* _Task instructions_
Across all the entries below, how many lines contain the string "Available"? The number by itself is the answer.
····················
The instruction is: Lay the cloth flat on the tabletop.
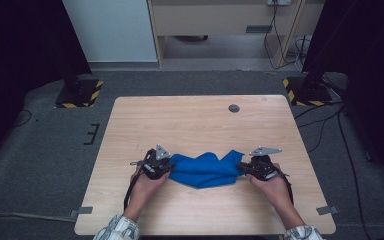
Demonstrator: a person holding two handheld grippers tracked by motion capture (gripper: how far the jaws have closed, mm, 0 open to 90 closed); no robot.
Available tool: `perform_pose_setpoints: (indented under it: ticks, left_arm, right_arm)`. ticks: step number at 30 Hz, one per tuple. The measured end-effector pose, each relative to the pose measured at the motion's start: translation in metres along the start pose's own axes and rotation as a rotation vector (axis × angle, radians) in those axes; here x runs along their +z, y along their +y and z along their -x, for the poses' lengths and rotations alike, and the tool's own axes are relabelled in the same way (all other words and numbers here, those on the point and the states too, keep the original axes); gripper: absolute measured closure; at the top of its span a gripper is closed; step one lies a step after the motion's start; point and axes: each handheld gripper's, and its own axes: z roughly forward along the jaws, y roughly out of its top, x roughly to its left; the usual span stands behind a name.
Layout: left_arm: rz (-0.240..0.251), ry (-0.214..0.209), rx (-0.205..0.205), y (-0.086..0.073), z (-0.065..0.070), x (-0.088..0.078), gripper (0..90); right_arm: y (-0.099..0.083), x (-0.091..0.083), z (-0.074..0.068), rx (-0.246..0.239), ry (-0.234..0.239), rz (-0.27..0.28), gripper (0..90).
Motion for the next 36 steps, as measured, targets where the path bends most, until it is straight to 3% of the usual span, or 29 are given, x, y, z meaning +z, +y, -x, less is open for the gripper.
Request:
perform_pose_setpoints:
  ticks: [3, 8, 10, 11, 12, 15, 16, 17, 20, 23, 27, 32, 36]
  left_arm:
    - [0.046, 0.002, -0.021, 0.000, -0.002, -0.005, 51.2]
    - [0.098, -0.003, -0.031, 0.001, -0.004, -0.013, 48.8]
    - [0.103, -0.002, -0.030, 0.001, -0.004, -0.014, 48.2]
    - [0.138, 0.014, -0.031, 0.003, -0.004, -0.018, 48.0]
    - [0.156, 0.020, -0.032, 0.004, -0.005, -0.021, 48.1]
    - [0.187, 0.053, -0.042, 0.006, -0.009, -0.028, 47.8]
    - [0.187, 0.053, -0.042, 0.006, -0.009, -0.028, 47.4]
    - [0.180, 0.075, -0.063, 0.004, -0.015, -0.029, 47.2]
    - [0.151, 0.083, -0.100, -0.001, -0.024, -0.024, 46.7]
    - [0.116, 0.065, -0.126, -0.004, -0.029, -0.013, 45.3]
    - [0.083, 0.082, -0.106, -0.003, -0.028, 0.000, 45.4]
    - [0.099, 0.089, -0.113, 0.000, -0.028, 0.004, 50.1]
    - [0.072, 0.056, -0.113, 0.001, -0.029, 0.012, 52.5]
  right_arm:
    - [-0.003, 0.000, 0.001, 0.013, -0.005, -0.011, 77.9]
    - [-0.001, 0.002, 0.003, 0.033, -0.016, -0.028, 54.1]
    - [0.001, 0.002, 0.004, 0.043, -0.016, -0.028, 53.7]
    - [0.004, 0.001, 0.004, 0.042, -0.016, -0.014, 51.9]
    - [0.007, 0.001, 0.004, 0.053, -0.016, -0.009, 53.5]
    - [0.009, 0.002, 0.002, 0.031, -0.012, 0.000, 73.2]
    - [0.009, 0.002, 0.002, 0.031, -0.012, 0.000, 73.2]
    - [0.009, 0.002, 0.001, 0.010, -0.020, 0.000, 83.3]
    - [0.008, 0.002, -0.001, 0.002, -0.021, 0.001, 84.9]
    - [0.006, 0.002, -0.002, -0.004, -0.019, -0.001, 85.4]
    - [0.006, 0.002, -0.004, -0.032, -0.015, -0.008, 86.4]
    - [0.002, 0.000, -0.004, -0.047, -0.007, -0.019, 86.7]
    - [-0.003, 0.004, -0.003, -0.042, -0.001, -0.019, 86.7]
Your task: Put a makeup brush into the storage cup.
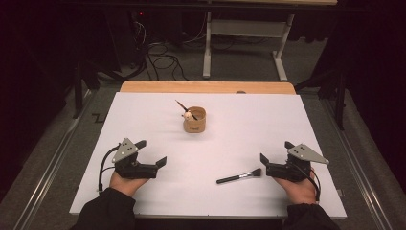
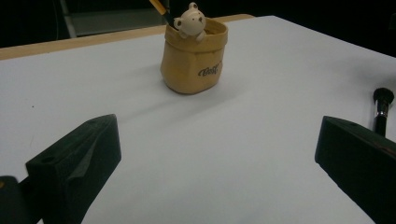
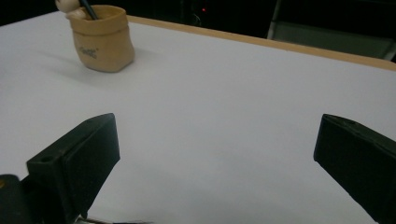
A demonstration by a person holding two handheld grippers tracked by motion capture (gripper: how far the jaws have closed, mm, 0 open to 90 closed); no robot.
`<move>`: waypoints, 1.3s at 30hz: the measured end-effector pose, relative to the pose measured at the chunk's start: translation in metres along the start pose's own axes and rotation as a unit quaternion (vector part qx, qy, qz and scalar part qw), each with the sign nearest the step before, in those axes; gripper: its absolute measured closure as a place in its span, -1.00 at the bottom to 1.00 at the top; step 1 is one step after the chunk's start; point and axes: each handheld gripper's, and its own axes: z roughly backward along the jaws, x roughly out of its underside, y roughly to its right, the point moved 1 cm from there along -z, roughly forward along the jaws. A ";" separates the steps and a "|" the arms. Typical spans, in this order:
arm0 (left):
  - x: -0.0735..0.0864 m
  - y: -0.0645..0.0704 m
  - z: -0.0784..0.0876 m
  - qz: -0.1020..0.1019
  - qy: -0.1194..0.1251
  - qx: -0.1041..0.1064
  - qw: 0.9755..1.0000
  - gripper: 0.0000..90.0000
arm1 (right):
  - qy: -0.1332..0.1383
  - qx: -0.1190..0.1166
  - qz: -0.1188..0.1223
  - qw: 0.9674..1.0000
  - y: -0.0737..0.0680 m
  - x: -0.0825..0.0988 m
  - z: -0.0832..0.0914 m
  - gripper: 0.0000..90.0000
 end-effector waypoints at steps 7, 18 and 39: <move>-0.001 0.003 0.003 -0.007 0.006 -0.001 1.000 -0.96 | -0.059 0.015 0.014 0.998 0.006 0.005 0.002 -0.98; 0.001 0.001 0.002 -0.002 0.002 0.002 1.000 -0.96 | -0.147 -0.001 0.025 0.989 0.011 0.004 0.001 -0.98; 0.002 0.002 0.001 -0.001 -0.002 0.006 1.000 -0.96 | -0.257 -0.036 0.052 0.964 0.009 0.001 0.003 -0.98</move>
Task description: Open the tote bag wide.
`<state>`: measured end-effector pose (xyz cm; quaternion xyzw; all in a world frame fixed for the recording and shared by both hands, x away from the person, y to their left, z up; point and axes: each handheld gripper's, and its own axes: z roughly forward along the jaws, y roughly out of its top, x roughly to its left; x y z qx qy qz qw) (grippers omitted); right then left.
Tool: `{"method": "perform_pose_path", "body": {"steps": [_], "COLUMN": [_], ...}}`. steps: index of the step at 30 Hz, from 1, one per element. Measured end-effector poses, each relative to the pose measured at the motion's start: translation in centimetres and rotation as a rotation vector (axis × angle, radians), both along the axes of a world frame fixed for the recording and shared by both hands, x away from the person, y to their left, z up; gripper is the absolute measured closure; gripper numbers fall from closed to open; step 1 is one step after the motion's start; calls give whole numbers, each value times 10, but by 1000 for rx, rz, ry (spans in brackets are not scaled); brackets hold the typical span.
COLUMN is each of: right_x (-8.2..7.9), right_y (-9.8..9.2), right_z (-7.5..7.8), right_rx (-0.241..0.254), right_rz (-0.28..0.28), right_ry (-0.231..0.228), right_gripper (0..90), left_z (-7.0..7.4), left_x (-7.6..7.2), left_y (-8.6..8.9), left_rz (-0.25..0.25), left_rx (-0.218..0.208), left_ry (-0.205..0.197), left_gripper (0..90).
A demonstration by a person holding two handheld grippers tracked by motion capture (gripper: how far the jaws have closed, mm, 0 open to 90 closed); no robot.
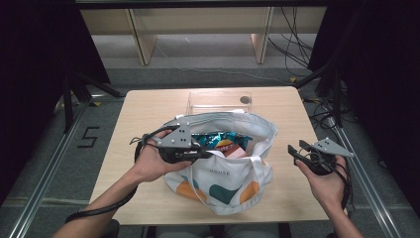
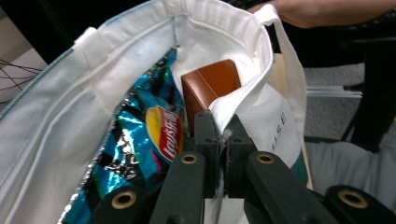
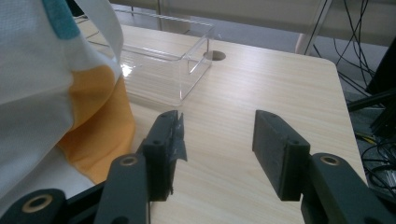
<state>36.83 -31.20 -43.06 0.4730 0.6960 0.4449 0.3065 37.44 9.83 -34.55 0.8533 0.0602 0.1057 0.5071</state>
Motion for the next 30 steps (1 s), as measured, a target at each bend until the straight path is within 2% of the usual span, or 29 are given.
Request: {"method": "perform_pose_path", "body": {"steps": [2,4,6,7,8,9,12,14,15,16,17,18,19,20,22,25,27,28,29,30], "right_x": [1,2,1,0,1,0,0,3,2,3,0,1,1,-4,-6,-9,-14,-15,-18,-20], "right_y": [0,-1,2,2,1,2,2,-1,1,-1,0,-1,-1,2,5,9,15,18,21,24], "right_z": [0,1,1,1,1,1,1,0,1,3,7,12,12,22,29,34,43,48,54,60], "right_rx": [-2,-14,21,18,8,18,19,-9,16,2,31,21,21,39,45,48,58,56,76,85], "right_rz": [1,11,2,-8,-1,-12,-13,4,-7,13,3,25,25,35,63,68,119,139,162,186], "right_ry": [-2,-7,16,21,14,26,22,6,12,-13,1,-41,-41,-59,-76,-71,-86,-101,-103,-119], "right_gripper": [515,515,515,515,515,515,515,515,515,515,520,533,533,567,576,587,634,652,666,675], "left_z": [0,0,-3,-5,-5,-6,-9,-12,-13,-15,-15,-16,-16,-19,-20,-20,-21,-22,-24,-24], "left_x": [-3,-4,-4,-6,-7,-8,-12,-16,-16,-17,-16,-16,-16,-17,-19,-21,-21,-20,-19,-18], "left_y": [0,1,0,0,0,-1,-2,-2,-2,-1,-1,-1,-1,-2,-3,-3,0,1,2,3], "left_rz": [4,-1,-10,-2,-4,-7,-13,-15,-13,1,-2,0,0,3,3,7,21,35,50,56], "left_rx": [10,19,26,22,26,31,33,42,43,35,38,38,38,46,54,52,55,46,31,11], "left_ry": [11,4,-4,6,3,-3,-15,-46,-49,-40,-48,-48,-48,-61,-77,-79,-99,-90,-84,-96], "left_gripper": [866,865,865,865,864,864,864,863,863,862,862,862,862,862,862,838,803,788,767,722]}}
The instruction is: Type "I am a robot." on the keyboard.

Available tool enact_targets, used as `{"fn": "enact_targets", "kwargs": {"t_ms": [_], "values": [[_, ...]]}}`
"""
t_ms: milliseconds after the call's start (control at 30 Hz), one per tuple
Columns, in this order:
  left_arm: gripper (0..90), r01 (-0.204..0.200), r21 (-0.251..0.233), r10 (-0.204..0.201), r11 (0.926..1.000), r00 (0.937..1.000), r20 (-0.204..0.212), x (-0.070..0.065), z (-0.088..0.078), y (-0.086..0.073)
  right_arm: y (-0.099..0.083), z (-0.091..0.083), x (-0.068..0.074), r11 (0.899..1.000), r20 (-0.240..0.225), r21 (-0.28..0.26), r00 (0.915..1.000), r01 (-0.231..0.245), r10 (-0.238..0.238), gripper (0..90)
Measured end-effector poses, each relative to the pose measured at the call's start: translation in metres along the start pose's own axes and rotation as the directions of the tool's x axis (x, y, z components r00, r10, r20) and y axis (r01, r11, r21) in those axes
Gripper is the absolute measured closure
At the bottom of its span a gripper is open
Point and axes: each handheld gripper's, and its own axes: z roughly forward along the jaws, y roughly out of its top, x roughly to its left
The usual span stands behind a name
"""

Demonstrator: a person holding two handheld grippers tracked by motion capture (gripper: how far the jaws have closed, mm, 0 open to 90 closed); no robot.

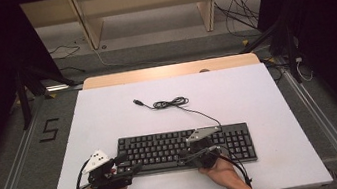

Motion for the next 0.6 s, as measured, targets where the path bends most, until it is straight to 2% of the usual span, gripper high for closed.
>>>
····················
* _Response_
2